You're watching everything the whole time, most trainers are neurotic and I’m probably no exception. She has a great physique and a wonderful mind on her and great depth. When she first came in as a yearling the one thing that amazed me to start with was the great depth of her girth of her heart rhythm. Frankie says when she stretches in the last part of a race he feels his legs move as she gets lower to pick up – not many horses has he felt that on.
As you saw at Sandown she has tactical speed which is very important and helps a jockey. When she won at the Arc at Chantilly it was that tactical speed from a very difficult draw that won the day. Two is on the far side and they come out of the gate and angle left and come cross. If she hadn't broken well and allowed Frankie to get off the rail, she’d have been boxed in and done for. At Chantilly once you’re down by the old stables they pull it up and you are stuck. We walked the track and Frankie knew exactly where he had to be 400 metres down and she got him there.
Like any rider – or even Lewis Hamilton driving a Formula One car – if you get in the zone and get your confidence you’re not frightened of anything. It doesn’t mean there isn’t a banana skin around every corner but having said that he is riding very well and Saturday in the Irish Oaks was a very good example. He was concerned they might go forward and then pull the pace up – we discussed it before and I said with me you have a blank canvas and can paint the painting any way you want. He went out there and thought 'I’m not happy with what's happening' and set his own fractions.
Going back to a mile-and-a-quarter was an issue and your're always worried coming back after eight months off. We didn't take her away for a racecourse gallop and she did all of her work here in Newmarket. It wasn't until we got her on a particular gallop she likes, the Round Gallop on the Limekilns, that she showed the zest and her old spark.
Prior to then she was like the heavyweight boxer getting ready for a championship and he's been off a number of months. He's in the gym and running on the road and that's tough mentally, getting back to full fitness and I think that’s where she was, just quietly going through the motions. Then the last two weeks before Sandown you saw all of her passion for racing and training come out. Suddenly Frankie was literally hanging on rather than saying ‘can we go a little faster, dear’.
You wouldn’t want to wander into her box. She'd soon tell you that's her space. She's assertive. She knows what she wants and what she wants to do. The key is to go along with it and not argue with her.
The best mile-and-a-half filly - she's pretty extraordinary in what she's done. She had one run at Newcastle as a two-year-old and then what she did at three was amazing. She got a little boxed in at Newbury in a race that was won by another filly of ours in Shutter Speed – but after that she’s done everything you could have asked.
I admired her a lot for what she did last year, coming back from injury.
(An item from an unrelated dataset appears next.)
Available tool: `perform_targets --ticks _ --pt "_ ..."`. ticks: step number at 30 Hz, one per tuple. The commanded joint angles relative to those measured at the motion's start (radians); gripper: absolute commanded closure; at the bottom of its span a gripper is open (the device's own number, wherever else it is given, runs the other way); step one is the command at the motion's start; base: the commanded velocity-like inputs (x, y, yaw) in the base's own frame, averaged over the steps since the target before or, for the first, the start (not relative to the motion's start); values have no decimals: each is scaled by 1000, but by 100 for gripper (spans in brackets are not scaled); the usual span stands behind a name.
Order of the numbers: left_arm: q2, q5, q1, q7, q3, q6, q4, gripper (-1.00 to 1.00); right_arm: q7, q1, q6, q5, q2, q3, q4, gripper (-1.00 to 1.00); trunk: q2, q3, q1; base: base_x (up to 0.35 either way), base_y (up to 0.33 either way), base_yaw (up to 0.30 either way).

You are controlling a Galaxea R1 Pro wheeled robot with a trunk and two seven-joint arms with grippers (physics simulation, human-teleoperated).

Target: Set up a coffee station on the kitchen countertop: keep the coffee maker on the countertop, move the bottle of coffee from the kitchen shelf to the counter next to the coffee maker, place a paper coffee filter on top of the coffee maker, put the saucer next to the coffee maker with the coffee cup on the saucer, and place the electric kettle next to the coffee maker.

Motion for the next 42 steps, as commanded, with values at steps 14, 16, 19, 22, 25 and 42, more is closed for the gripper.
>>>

Like any great athlete that’s not an easy thing to do – to get yourself right back up there to the top again and she wasn’t at her best in the Arc. Frankie rode a magnificent race. He hung on a little longer as he knew he wouldn't have quite the petrol in the tank he'd normally have and in the end picked her up and carried her over the line. Then we went to America and she was coming back to her best.
Hopefully we can get through to the Arc again – there’s Ascot then possibly York and onto ParisLongchamp. It’s a big ask of any athlete but she’s proud and happy in herself right now.
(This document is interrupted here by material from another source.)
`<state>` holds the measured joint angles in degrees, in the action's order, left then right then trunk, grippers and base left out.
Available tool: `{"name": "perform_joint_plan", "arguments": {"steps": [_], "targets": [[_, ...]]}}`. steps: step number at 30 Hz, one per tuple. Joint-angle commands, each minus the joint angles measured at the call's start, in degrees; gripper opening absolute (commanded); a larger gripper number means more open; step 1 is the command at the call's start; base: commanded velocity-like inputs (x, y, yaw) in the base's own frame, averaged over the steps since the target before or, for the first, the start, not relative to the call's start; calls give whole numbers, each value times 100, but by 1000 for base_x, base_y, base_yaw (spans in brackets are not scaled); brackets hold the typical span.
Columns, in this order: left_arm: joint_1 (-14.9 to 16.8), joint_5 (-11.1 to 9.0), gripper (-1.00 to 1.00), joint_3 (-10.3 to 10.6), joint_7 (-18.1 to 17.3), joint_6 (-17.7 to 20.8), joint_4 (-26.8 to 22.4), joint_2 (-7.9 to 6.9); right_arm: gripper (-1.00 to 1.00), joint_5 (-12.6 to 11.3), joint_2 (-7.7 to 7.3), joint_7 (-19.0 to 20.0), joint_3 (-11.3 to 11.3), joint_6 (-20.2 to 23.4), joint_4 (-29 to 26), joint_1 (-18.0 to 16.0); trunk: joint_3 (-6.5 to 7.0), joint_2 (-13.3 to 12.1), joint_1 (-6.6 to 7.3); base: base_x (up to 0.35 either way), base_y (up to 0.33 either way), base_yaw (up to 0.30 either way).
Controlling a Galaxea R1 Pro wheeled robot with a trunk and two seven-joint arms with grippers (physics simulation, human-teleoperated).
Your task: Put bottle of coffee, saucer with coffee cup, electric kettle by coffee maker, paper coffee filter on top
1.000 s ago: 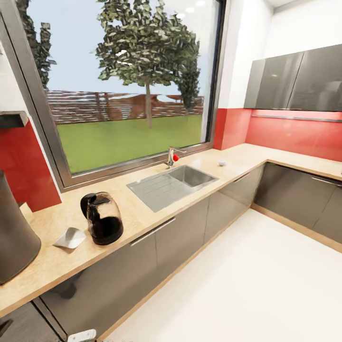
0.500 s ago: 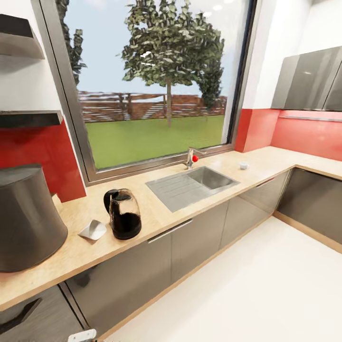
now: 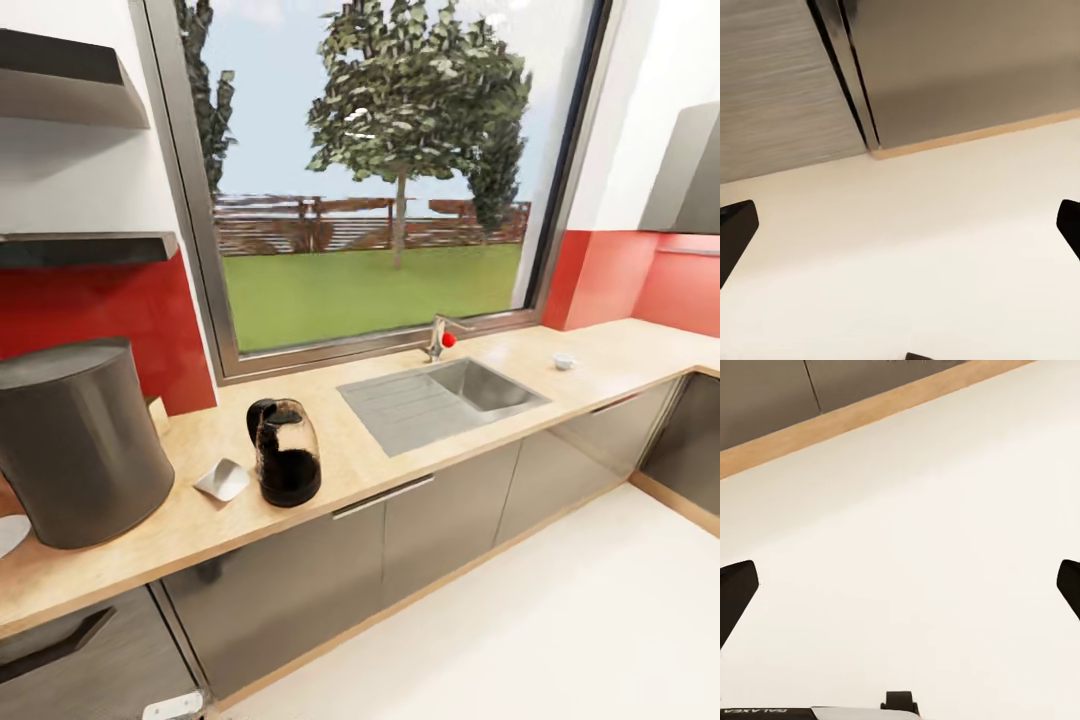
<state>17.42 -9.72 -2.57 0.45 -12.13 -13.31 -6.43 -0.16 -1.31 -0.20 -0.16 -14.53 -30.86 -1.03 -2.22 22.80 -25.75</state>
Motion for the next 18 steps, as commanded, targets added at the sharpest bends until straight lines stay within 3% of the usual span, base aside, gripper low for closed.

I had problems getting here there last year and then she got sick between the September Stakes and the race. She was being led out for a week – this is not the way you want to go into the Arc – one run on the all-weather then suddenly a hiccup. She did very well to overcome that.
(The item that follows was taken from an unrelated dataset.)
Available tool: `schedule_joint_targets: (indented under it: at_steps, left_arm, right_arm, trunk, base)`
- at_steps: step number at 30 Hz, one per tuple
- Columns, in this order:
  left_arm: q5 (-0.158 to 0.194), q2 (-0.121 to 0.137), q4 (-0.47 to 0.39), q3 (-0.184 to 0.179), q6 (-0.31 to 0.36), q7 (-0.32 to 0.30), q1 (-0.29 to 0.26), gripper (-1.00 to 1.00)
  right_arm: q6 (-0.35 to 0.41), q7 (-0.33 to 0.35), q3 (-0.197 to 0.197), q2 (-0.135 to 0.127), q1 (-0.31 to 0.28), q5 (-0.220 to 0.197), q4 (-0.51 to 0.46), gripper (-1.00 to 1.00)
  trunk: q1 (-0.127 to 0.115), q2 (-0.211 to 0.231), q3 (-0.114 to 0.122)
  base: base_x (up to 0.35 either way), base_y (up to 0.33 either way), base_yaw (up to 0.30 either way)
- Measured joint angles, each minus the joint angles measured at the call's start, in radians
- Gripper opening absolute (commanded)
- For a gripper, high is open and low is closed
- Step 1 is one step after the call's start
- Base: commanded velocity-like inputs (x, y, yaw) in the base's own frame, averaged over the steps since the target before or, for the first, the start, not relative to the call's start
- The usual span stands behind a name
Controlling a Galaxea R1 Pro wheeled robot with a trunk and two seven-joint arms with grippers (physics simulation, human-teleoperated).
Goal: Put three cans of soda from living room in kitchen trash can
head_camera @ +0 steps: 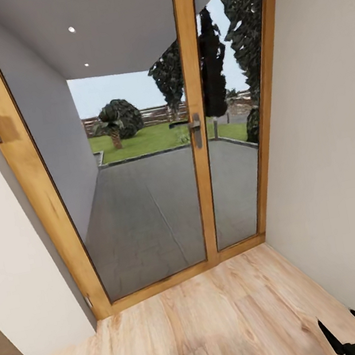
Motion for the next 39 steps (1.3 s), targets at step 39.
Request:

It’s been a lot smoother. She didn’t appreciate the cold east winds of the spring so we delayed her comeback – we talked about the Investec Coronation Cup and Royal Ascot but I was quite keen to run from July onwards. If you run early you're going to need a mid-season break. You watch the French, they go early then have the break and come back for the Arc, via the trials. You can't expect them to go from pillar-to-post throughout the season so I'm glad we didn’t get her going until July.